Independent Schools and the Different Rules
Independent (private) schools in Manitoba operate under different funding rules. Independent schools do not receive block grants — they must use the categorical funding application process for all special needs levels, including Level 2. This means independent schools must submit student-specific applications for ASD2, MH2, and other Level 2 categories, unlike public school divisions.
If your child attends an independent school and the school is claiming it cannot access funding for your child's needs, ask specifically whether they have submitted categorical funding applications to the provincial government. The process is different from public school divisions, but the obligation to support students with special needs is the same.
Getting a Diagnosis That the School Will Recognize
For any of these funding categories to be accessed, the clinical documentation must come from qualified professionals whose credentials Manitoba Education will recognize. A psychoeducational assessment for ASD2 or ASD3 funding must be completed by a registered psychologist or other qualified clinician. Reports from practitioners who are not registered with the Manitoba Psychological Society — or equivalent professional bodies for other disciplines — may not be accepted by the division for provincial funding purposes.
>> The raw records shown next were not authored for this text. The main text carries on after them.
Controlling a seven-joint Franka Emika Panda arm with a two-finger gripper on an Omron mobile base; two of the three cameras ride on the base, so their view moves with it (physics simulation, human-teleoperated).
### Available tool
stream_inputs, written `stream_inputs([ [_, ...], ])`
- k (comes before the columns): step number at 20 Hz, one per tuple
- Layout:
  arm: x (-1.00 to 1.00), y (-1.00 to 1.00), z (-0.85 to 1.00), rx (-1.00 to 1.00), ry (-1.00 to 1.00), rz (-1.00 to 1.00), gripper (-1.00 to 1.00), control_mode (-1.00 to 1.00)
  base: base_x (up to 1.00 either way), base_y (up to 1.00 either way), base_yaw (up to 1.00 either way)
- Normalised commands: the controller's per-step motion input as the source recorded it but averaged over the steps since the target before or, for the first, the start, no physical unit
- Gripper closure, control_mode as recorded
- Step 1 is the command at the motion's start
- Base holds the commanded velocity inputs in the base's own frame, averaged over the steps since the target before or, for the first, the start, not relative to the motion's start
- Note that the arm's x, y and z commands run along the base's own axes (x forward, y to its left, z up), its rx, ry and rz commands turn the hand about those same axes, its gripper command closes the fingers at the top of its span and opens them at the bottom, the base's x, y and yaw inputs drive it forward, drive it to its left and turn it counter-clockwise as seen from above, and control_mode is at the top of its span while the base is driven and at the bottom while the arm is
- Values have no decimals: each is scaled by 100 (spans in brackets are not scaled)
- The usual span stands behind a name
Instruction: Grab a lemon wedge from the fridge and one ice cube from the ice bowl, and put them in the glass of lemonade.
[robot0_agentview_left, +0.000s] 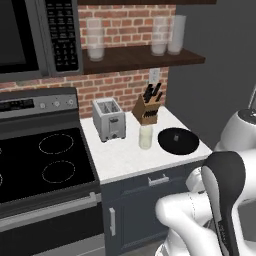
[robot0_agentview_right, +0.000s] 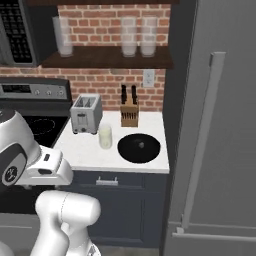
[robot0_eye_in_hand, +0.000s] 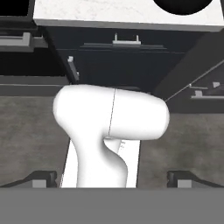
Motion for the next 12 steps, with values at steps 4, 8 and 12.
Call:
stream_inputs([
  [4, 0, 0, 0, 0, 0, 0, -100, 100, -87, -19, 2],
  [8, 0, 0, 0, 0, 0, 0, -100, 100, -59, -43, 0],
  [12, 0, 0, 0, 0, 0, 0, -100, 100, -32, -52, 0],
])
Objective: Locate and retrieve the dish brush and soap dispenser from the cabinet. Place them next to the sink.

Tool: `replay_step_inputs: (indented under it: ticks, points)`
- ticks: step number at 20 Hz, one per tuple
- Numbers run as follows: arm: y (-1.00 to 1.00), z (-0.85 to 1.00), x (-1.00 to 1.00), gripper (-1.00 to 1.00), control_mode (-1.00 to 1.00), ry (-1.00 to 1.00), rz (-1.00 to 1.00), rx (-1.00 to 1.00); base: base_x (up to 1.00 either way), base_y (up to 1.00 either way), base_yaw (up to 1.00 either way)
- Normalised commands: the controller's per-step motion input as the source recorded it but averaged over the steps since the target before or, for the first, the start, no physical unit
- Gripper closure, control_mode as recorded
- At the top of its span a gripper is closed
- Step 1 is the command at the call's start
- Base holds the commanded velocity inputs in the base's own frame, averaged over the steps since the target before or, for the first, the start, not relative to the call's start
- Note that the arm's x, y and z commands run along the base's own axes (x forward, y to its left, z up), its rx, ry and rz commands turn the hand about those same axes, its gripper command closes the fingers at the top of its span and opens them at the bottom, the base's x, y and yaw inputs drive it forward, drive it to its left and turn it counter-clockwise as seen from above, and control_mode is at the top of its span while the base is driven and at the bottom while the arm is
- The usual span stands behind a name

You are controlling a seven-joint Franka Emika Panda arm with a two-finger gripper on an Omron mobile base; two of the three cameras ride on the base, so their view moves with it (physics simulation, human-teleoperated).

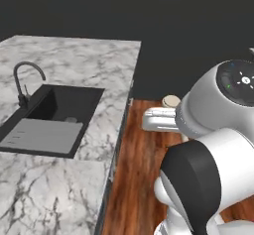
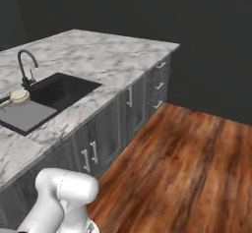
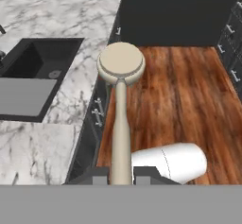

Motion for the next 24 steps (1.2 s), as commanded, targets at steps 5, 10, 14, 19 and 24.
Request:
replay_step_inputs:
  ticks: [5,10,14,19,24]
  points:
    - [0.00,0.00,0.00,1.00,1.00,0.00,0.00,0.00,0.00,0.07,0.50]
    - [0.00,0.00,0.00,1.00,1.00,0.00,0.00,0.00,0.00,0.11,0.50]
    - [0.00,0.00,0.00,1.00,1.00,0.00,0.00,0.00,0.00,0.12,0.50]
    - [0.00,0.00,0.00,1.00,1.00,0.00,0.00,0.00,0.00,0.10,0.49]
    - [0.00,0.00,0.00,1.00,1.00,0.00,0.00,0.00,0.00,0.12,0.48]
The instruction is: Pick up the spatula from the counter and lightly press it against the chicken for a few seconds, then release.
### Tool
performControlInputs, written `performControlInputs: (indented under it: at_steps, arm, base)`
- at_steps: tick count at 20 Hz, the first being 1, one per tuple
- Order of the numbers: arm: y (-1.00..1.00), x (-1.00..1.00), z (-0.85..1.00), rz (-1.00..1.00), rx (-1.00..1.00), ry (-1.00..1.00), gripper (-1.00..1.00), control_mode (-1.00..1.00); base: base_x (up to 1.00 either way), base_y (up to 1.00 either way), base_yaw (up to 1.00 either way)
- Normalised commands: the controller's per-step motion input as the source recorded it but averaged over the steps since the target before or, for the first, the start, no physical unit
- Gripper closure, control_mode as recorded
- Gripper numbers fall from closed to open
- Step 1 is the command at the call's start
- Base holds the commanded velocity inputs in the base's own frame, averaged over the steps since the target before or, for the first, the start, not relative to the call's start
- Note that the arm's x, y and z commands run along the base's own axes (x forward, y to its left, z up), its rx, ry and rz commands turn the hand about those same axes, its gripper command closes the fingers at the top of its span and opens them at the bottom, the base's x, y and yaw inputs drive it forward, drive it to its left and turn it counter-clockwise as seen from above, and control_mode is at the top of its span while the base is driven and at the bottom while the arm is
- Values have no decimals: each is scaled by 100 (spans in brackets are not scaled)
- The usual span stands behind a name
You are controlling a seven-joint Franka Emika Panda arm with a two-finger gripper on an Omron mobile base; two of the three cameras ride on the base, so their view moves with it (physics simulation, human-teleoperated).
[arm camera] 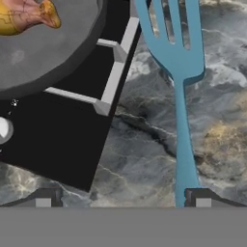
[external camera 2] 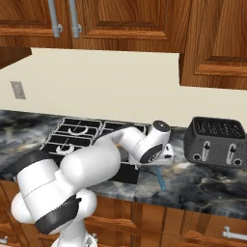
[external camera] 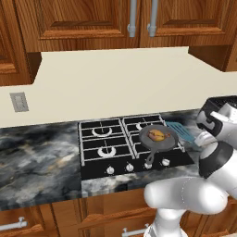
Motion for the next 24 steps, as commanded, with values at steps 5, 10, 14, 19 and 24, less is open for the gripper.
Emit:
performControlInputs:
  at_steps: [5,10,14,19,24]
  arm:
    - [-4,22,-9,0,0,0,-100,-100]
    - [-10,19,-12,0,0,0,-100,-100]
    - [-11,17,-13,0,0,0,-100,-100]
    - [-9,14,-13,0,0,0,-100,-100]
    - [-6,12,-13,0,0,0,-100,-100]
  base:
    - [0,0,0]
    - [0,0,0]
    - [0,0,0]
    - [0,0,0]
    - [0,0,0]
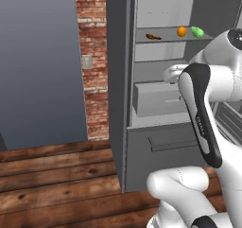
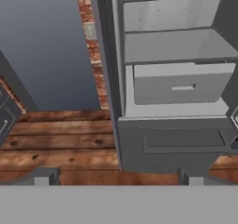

If you're considering a private assessment to accelerate the process, confirm in advance with the school's Student Services Administrator what credentials they require, so you're not spending $3,000 to $6,500 on a report the division will decline to recognize.
The Manitoba Special Ed Advocacy Playbook includes a detailed breakdown of the funding categories, how to push for student-specific applications when appropriate, and how to hold the school accountable when block grant pooling is being used to avoid individual accommodation obligations.
The Practical Bottom Line
Knowing that your child might qualify for ASD2 ($9,500) or ASD3 ($21,130) in provincial support, and understanding that the school must either access that funding or justify why the accommodation obligation is still being met without it, is the foundation of effective advocacy on resource questions. The school holds the application lever. But you hold the accountability lever.